In a twenty-seventh aspect, in combination with the twenty-sixth aspect, the feature is associated with a radial distance from an origin of the cylindrical representation, the feature is associated with an angular distance from a polar axis of the cylindrical representation, and relocating the feature from the first region to the second region includes modifying the radial distance based on a radial adjustment value and modifying the angular distance based on an angular shift value.


In a twenty-eighth aspect, in combination with one or more of the twenty-sixth aspect through the twenty-seventh aspect, the angular shift value is pi radians, and the radial adjustment value is negative one.


In a twenty-ninth aspect, in combination with one or more of the twenty-sixth aspect through the twenty-eighth aspect, the sensor data includes first sensor data associated with a first sensor and further includes second sensor data associated with a second sensor, the scene includes an object represented by both the first sensor data and the second sensor data, and relocating the feature increases one or more of continuity or linearity associated with the object in the modified cylindrical representation as compared to the cylindrical representation.


In a thirtieth aspect, in combination with one or more of the twenty-sixth aspect through the twenty-ninth aspect, the first sensor corresponds to a front-facing sensor of a vehicle, and the second sensor corresponds to a rear-facing sensor of the vehicle or a side-facing sensor of the vehicle.


In the figures, a single block may be described as performing a function or functions. The function or functions performed by that block may be performed in a single component or across multiple components, and/or may be performed using hardware, software, or a combination of hardware and software. Whether such functionality is implemented as hardware or software may depend upon the particular application and design of the overall system. Skilled artisans may implement the described functionality in varying ways for each particular application, but such implementation decisions should not be interpreted as causing a departure from the scope of the present disclosure.


Aspects of the present disclosure may be applicable to any electronic device including, coupled to, or otherwise processing data from one, two, or more image sensors capable of capturing image frames (or “frames”). The terms “output image frame,” “modified image frame,” and “corrected image frame” may refer to an image frame that has been processed by any of the disclosed techniques to adjust raw image data received from an image sensor. Further, aspects of the disclosed techniques may be implemented for processing image data received from image sensors of the same or different capabilities and characteristics (such as resolution, shutter speed, or sensor type). Further, aspects of the disclosed techniques may be implemented in devices for processing image data, whether or not the device includes or is coupled to image sensors. For example, the disclosed techniques may include operations performed by processing devices in a cloud computing system that retrieve image data for processing that was previously recorded by a separate device having image sensors.


Unless specifically stated otherwise as apparent from the following discussions, it is appreciated that throughout the present application, discussions using terms such as “accessing,” “receiving,” “sending,” “using,” “selecting,” “determining,” “normalizing,” “multiplying,” “averaging,” “monitoring,” “comparing,” “applying,” “updating,” “measuring,” “deriving,” “settling,” “generating,” or the like, refer to the actions and processes of a computer system, or similar electronic computing device, that manipulates and transforms data represented as physical (electronic) quantities within the computer system's registers and memories into other data similarly represented as physical quantities within the computer system's registers, memories, or other such information storage, transmission, or display devices.
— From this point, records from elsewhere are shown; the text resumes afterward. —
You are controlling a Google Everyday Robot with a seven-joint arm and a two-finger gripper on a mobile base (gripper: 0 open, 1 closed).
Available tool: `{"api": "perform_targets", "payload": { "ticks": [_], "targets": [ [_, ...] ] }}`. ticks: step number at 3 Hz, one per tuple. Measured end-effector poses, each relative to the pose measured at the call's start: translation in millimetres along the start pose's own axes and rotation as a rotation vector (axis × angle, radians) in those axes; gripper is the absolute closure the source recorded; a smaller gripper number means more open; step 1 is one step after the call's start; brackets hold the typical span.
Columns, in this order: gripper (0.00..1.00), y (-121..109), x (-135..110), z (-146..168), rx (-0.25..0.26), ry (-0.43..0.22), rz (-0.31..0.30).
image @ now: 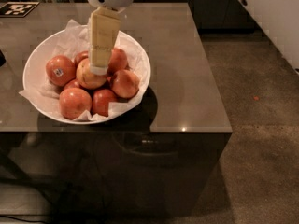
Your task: Pick apple from white bowl
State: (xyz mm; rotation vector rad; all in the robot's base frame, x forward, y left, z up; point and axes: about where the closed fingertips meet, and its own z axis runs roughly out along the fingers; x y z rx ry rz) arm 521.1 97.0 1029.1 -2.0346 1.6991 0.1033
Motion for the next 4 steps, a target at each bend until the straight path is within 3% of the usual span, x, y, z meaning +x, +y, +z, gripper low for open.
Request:
{"api": "perform_targets", "payload": {
  "ticks": [4],
  "targets": [
    [0.0,0,-4,62,-0.052,0.047,-0.028]
  ]
}}
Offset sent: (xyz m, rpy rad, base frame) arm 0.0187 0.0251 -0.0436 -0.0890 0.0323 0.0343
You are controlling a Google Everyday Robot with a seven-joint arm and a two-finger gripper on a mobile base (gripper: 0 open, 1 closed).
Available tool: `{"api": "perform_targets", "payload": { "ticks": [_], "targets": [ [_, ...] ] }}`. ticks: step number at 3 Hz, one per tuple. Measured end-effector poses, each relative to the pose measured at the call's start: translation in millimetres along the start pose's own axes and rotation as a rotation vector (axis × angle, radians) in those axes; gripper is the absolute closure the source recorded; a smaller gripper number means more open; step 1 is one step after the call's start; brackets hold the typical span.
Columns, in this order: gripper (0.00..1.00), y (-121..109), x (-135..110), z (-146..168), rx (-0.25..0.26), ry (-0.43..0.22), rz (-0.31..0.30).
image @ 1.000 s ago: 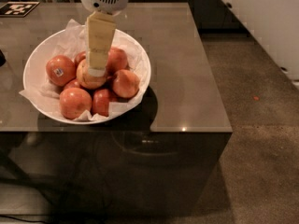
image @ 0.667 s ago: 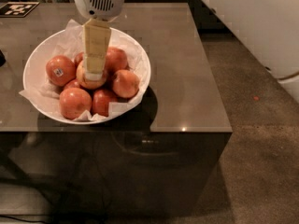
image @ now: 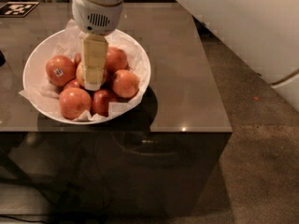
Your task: Pick apple from white bowl
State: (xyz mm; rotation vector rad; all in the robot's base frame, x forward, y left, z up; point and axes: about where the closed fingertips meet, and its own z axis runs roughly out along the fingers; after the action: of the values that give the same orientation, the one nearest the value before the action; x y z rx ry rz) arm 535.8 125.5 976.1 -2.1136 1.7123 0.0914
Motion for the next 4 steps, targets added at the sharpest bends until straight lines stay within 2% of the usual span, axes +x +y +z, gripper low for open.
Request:
{"api": "perform_targets", "payload": {
  "ticks": [2,4],
  "targets": [
    [0.0,-6,9,29,-0.023,0.055,-0.042],
    [0.0,-6,19,38,-0.036,0.05,-0.023]
  ]
}}
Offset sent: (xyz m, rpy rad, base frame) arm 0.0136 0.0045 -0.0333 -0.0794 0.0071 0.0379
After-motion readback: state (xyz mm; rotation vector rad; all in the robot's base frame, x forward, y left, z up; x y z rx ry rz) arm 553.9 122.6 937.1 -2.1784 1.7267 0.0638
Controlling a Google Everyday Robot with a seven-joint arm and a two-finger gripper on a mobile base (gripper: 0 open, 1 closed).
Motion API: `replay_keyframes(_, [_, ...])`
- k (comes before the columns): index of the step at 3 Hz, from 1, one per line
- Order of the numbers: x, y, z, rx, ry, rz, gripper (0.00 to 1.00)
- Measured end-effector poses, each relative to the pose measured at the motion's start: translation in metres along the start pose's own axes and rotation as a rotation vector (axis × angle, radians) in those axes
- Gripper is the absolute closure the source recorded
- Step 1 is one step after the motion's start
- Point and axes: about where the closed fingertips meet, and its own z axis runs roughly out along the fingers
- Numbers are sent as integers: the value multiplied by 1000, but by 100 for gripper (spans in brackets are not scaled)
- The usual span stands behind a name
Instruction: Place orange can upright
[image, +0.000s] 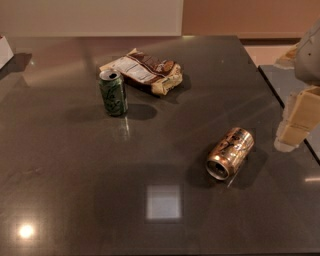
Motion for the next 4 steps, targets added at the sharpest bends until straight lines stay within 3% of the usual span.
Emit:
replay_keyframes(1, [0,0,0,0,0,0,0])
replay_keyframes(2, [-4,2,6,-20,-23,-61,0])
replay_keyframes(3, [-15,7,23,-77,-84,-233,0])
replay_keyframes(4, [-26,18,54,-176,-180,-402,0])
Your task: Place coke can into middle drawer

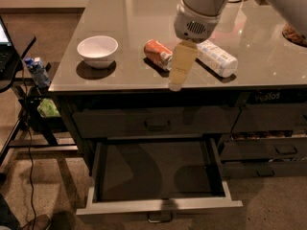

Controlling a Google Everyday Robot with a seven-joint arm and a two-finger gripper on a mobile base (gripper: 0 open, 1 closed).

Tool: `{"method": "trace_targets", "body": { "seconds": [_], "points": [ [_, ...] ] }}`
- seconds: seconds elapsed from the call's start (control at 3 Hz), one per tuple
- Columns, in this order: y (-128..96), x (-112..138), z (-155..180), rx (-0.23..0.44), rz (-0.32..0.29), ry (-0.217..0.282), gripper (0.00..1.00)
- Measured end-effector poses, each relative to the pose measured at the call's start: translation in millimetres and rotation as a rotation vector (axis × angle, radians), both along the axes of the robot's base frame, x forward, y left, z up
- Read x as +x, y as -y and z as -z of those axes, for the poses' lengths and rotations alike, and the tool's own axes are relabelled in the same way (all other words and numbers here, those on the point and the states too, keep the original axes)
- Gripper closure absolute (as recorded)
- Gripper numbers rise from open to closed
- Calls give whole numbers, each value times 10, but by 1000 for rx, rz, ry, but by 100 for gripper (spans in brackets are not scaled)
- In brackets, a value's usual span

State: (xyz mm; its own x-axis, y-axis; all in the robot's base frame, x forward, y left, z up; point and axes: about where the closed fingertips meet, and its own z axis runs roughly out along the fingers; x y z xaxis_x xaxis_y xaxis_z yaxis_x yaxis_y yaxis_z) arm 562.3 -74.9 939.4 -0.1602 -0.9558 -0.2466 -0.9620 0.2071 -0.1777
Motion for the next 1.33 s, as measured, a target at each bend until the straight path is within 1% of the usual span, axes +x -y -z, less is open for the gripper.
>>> {"method": "trace_targets", "body": {
  "seconds": [0.33, 0.67, 1.0, 1.33],
  "points": [
    [-66, 92, 94, 48, 33, -27, 0],
    [-128, 346, 163, 95, 116, -61, 0],
    [-177, 616, 206, 122, 172, -87, 0],
    [-221, 817, 220, 133, 201, -100, 0]
  ]
}}
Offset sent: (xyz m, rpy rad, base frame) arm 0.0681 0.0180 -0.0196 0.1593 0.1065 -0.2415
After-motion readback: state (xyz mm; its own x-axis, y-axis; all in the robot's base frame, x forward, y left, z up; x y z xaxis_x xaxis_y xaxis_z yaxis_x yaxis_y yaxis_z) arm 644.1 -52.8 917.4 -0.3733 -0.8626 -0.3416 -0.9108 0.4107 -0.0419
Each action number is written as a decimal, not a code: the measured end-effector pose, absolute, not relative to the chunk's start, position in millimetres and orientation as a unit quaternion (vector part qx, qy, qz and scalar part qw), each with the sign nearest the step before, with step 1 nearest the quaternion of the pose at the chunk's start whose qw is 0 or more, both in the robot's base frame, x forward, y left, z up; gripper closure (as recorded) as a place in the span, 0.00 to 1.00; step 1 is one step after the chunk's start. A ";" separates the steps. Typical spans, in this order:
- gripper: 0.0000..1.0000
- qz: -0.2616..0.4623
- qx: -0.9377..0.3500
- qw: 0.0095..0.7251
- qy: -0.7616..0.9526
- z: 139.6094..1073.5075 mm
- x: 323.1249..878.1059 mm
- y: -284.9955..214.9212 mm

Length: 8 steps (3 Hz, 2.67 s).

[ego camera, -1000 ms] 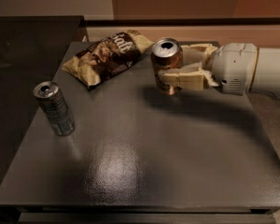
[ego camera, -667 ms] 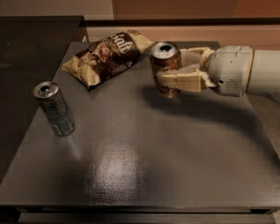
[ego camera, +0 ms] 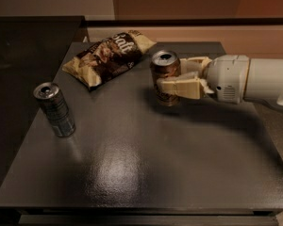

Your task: Place orange can upright

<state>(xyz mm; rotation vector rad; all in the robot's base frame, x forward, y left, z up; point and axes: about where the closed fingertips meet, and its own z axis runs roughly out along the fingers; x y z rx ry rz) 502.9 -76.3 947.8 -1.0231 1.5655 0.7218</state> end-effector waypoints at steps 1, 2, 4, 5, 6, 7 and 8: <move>1.00 0.309 -0.420 0.534 0.665 938.9 502.4 -77.6; 1.00 0.312 -0.413 0.536 0.667 932.0 500.5 -79.3; 1.00 0.322 -0.404 0.547 0.659 913.8 501.7 -83.5; 0.83 0.337 -0.391 0.560 0.648 901.4 505.3 -89.7; 0.59 0.350 -0.386 0.573 0.633 894.1 507.0 -96.3; 0.36 0.355 -0.384 0.576 0.628 889.7 507.5 -101.0; 0.13 0.353 -0.383 0.576 0.629 889.3 506.8 -102.6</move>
Offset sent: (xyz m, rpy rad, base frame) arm -0.0047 -0.0070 -0.0224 0.0417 0.0322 -0.0336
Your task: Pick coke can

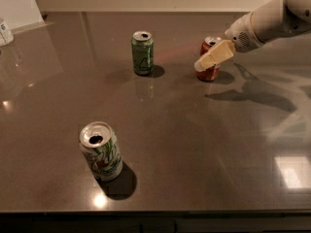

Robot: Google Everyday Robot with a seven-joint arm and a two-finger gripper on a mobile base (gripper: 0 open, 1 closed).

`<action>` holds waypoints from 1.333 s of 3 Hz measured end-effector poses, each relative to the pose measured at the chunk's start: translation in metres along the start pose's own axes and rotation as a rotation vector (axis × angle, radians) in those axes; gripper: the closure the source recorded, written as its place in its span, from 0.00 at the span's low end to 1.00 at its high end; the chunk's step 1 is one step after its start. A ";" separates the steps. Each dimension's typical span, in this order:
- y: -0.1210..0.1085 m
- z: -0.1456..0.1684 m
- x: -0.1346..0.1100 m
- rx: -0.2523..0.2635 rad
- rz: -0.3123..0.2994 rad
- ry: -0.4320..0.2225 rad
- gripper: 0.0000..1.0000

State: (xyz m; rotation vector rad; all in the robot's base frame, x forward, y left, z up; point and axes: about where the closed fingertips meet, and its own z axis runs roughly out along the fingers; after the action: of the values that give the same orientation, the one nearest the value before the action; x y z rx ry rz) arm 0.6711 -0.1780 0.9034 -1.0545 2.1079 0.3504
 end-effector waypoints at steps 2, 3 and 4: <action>-0.006 -0.003 -0.010 -0.027 -0.004 -0.042 0.48; -0.002 -0.012 -0.017 -0.050 -0.018 -0.061 0.71; 0.008 -0.026 -0.036 -0.078 -0.040 -0.091 0.93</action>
Offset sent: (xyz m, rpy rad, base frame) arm 0.0036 -0.0074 0.0218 0.0612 -0.0249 0.0409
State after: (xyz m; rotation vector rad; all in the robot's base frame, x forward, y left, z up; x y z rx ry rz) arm 0.6660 -0.1663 0.9465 -1.1033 2.0036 0.4556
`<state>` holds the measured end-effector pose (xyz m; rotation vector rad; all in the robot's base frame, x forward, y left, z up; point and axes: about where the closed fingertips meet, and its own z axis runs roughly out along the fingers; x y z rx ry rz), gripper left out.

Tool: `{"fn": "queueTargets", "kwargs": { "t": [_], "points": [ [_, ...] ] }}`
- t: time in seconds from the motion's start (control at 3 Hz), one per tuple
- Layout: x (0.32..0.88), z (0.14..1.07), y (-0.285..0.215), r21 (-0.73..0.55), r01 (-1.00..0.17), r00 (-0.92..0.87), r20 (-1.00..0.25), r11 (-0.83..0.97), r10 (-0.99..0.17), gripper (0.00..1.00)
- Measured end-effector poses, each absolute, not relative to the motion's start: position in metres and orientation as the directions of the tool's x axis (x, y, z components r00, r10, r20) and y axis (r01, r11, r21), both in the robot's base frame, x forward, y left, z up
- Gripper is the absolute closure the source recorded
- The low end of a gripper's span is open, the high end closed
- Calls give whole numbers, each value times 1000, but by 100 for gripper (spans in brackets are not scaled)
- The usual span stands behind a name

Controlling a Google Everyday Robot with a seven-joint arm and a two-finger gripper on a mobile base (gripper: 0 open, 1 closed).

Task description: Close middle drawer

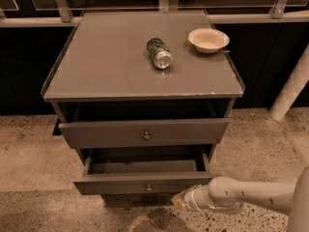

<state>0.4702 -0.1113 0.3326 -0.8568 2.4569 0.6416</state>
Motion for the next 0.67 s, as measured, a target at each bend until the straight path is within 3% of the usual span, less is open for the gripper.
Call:
{"fn": "queueTargets", "kwargs": {
  "t": [0.67],
  "points": [
    [484, 337, -117, 259, -728, -635, -606, 635, -479, 100]
  ]
}}
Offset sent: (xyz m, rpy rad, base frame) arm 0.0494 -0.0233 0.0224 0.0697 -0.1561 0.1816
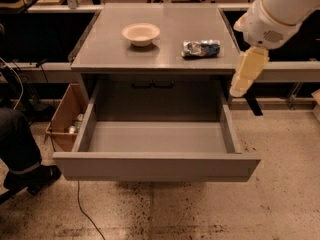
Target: Place redbull can into top drawer
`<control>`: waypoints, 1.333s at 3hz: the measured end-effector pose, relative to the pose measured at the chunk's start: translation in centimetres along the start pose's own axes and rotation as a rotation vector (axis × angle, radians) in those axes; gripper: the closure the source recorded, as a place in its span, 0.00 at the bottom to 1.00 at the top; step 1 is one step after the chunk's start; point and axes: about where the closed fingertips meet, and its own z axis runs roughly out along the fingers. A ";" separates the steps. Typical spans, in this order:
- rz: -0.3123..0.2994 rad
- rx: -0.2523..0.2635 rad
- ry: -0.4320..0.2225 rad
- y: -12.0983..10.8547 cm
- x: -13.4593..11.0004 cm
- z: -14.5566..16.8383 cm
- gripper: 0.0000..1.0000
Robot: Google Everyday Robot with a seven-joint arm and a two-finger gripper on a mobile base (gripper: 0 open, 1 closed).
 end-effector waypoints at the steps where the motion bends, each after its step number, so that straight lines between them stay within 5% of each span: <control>1: -0.018 -0.005 -0.032 -3.9 -2.1 3.2 0.00; 4: 0.030 -0.058 -0.078 -11.9 -6.1 14.0 0.00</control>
Offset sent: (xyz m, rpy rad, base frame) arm 0.1605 0.0534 -0.0422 0.0768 0.0154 0.0505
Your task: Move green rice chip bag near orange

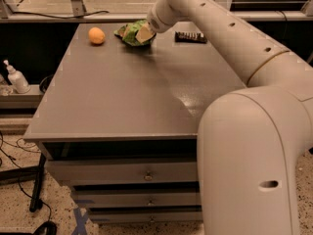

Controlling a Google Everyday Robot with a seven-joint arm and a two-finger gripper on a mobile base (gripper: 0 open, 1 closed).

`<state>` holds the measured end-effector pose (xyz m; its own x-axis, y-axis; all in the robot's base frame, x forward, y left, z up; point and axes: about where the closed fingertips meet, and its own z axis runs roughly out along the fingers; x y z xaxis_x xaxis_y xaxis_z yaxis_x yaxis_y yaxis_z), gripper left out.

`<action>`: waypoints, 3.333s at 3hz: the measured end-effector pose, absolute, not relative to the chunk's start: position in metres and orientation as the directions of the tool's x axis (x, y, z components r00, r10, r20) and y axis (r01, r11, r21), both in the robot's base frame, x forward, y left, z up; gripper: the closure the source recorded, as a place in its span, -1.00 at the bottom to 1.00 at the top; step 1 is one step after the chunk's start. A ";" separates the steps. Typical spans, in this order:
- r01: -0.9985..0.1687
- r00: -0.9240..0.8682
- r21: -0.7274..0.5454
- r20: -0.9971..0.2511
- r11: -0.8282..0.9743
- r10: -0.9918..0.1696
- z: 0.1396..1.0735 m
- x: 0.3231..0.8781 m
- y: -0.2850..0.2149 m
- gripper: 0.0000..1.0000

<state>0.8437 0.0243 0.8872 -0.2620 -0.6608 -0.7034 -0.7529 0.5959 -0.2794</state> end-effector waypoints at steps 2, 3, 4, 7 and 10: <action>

The use of different terms referring to actions or processes of a computer system does not necessarily indicate different operations. For example, “determining” data may refer to “generating” data. As another example, “determining” data may refer to “retrieving” data.


The terms “device” and “apparatus” are not limited to one or a specific number of physical objects (such as one smartphone, one camera controller, one processing system, and so on). As used herein, a device may be any electronic device with one or more parts that may implement at least some portions of the disclosure. While the description and examples herein use the term “device” to describe various aspects of the disclosure, the term “device” is not limited to a specific configuration, type, or number of objects. As used herein, an apparatus may include a device or a portion of the device for performing the described operations.


Certain components in a device or apparatus described as “means for accessing,” “means for receiving,” “means for sending,” “means for using,” “means for selecting,” “means for determining,” “means for normalizing,” “means for multiplying,” or other similarly-named terms referring to one or more operations on data, such as image data, may refer to processing circuitry (e.g., application specific integrated circuits (ASICs), digital signal processors (DSP), graphics processing unit (GPU), central processing unit (CPU), computer vision processor (CVP), or neural signal processor (NSP)) configured to perform the recited function through hardware, software, or a combination of hardware configured by software.


Those of skill in the art would understand that information and signals may be represented using any of a variety of different technologies and techniques. For example, data, instructions, commands, information, signals, bits, symbols, and chips that may be referenced throughout the above description may be represented by voltages, currents, electromagnetic waves, magnetic fields or particles, optical fields or particles, or any combination thereof.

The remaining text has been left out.